Dans la section de la Torah d’Eikev, Moïse raconte le décès de son frère Aaron immédiatement après avoir rappelé le brisement des Lou’hot, les Tables sur lesquelles étaient gravés les Dix Commandements. Nos Sages nous disent1 que ces deux incidents sont juxtaposés car « la disparition des tsadikim est aussi difficile pour D.ieu que le brisement des Lou’hot ».
(En outre, lorsque le décès d’un tsadik découle de ses infirmités dues au fait d’avoir été exilé en raison de son sacrifice de soi en faveur du peuple juif, la « difficulté » est encore plus accentuée.)
Lorsque Torat ‘Haïm, la « Torah de Vérité » affirme que deux choses sont similaires, cela signifie qu’elles sont semblables en tous points. Ainsi, le parallèle entre la disparition des tsadikim et le brisement des Lou’hot ne réside pas seulement dans le fait que tous deux sont extrêmement difficiles pour D.ieu, mais est aussi dû au fait que les tsadikim et les Lou’hot sont analogues.
Où se trouve la similitude ?
S’agissant des premières Lou’hot, la Torah déclare2 : « Les Lou’hot étaient l’œuvre de D.ieu ; leur texte avait été écrit par D.ieu, gravé sur les Lou’hot. » Les Tables présentaient ainsi deux attributs distincts :
a) leur création même était l’œuvre de D.ieu3 ;
b) le texte divin était gravé.
Malgré le caractère sacré intrinsèque des Lou’hot, il nous est dit4 qu’après le péché du Veau d’or : « Moïse les regarda et vit que l’écriture avait disparu. Il dit alors : “Comment puis-je donner les Lou’hot au peuple juif, vu qu’elles sont [désormais] sans substance ? Je vais plutôt les saisir et les briser.” »

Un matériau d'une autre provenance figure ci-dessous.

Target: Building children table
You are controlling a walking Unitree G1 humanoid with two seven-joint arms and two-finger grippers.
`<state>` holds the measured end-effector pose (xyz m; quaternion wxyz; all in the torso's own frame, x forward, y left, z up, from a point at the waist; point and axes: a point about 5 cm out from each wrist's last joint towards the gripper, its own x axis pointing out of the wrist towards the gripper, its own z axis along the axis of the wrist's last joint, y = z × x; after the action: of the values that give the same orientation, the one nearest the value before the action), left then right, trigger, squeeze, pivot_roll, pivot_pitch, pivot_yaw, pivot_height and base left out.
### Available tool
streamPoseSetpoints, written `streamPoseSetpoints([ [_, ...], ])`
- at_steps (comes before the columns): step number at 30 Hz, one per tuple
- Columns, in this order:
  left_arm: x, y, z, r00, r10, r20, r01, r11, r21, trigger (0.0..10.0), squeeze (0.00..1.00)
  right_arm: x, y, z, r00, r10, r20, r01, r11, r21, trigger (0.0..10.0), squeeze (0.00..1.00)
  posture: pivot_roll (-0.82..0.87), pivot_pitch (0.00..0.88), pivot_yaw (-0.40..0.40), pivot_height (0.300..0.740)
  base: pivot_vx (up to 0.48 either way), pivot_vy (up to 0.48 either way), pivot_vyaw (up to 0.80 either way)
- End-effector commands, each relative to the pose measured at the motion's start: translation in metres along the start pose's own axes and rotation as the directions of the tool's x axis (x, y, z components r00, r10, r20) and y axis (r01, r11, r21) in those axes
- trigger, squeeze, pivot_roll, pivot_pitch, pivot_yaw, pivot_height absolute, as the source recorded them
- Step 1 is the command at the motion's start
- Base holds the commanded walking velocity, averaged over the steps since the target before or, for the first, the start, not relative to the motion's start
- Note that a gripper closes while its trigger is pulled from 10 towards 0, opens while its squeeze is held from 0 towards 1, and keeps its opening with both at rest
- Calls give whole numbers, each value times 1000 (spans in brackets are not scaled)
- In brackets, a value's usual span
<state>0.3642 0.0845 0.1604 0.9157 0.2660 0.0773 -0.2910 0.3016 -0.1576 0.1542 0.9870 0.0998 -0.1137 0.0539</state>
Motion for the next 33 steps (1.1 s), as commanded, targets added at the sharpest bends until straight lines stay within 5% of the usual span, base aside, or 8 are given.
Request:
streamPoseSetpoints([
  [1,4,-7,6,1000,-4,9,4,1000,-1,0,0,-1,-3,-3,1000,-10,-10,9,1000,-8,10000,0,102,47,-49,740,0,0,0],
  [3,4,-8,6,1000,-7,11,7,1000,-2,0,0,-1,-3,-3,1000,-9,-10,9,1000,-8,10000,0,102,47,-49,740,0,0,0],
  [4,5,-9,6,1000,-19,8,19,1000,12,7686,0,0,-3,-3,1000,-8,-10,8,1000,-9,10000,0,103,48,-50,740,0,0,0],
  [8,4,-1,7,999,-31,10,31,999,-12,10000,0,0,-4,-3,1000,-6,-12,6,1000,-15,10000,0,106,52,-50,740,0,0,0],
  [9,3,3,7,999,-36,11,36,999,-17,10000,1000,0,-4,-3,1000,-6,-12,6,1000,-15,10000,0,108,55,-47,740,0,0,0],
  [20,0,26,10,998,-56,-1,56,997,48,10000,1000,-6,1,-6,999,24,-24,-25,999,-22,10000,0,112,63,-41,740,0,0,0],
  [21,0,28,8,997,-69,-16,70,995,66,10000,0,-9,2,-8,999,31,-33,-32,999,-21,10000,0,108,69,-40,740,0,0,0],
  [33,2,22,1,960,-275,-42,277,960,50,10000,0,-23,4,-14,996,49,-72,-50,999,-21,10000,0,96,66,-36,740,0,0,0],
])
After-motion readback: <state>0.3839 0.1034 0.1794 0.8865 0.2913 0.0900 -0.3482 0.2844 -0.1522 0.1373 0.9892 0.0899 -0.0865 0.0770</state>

La remarque de Moïse est déconcertante, voire troublante. Même après la disparition de l’écriture sur les Lou’hot, les Tables étaient toujours l’œuvre de D.ieu. Comment Moïse pouvait-il dire qu’elles étaient « sans substance » ?
Comme indiqué dans le verset, le texte des Lou’hot était gravé dans les Tables elles-mêmes. De cette manière, le texte était devenu partie intégrante de la substance des Tables et non pas ajouté à celles-ci comme l’encre est ajoutée au papier. Ainsi, la gravure du texte eut un profond impact sur les Lou’hot : les mots ne faisaient plus qu’un avec elles. En d’autres termes, l’unité des Lou’hot et de leur texte était si grande que la véritable essence des Lou’hot fut remplacée par le texte gravé en elles.
C’est pourquoi, une fois que « l’écriture eut disparu » – bien que les Lou’hot fussent encore une œuvre de D.ieu – elles étaient « sans substance », car la véritable entité était le texte, avec son âme et son esprit.
Ces qualités des Lou’hot ont un corollaire au sein de chaque Juif.
Chaque juif est un composite d’un corps et d’une âme. Le corps du Juif est semblable aux Lou’hot, qui étaient l’œuvre de D.ieu, car même le corps du Juif possède une immense sainteté.5 L’âme qui a été placée dans le corps est semblable à l’Écriture divine gravée dans les Lou’hot. L’unité du corps et de l’âme s’apparente donc à l’unité de l’Écriture et des Tables elles-mêmes :
Comme mentionné précédemment, les Lou’hot constituaient déjà une entité importante – « l’œuvre de D.ieu » – avant même que l’écriture ne soit gravée, car les Tables étaient antérieures au texte. Néanmoins, une fois que les Dix Commandements furent gravés en elles, elles furent élevées au point de devenir « l’Écriture divine ». Ainsi, lorsque l’écriture disparut, elles furent considérées comme étant « sans substance ».
La même chose est vraie s’agissant du Juif. Bien que son corps ait été créé indépendamment de son âme6 – et de plus, sa création a précédé l’investiture de l’âme dans le corps –, l’âme devient véritablement une avec le corps une fois incarnée. L’aspect spirituel essentiel de l’âme devient alors également le caractère essentiel du corps. Ainsi, nous disons « la vie du tsadik n’est pas une vie physique, mais une vie spirituelle faite de croyance, de crainte et d’amour [de D.ieu] ».
Telle est donc la similitude entre le décès des tsadikim et le brisement des Lou’hot. À travers l’introduction d’un élément spirituel encore plus élevé – l’âme pour le corps, l’Écriture divine pour les Tables –, les deux entités subissent un profond changement, la spiritualité devenant leur essence même.
Basé sur Likoutei Si’hot, Vol. XIV, p. 30-35.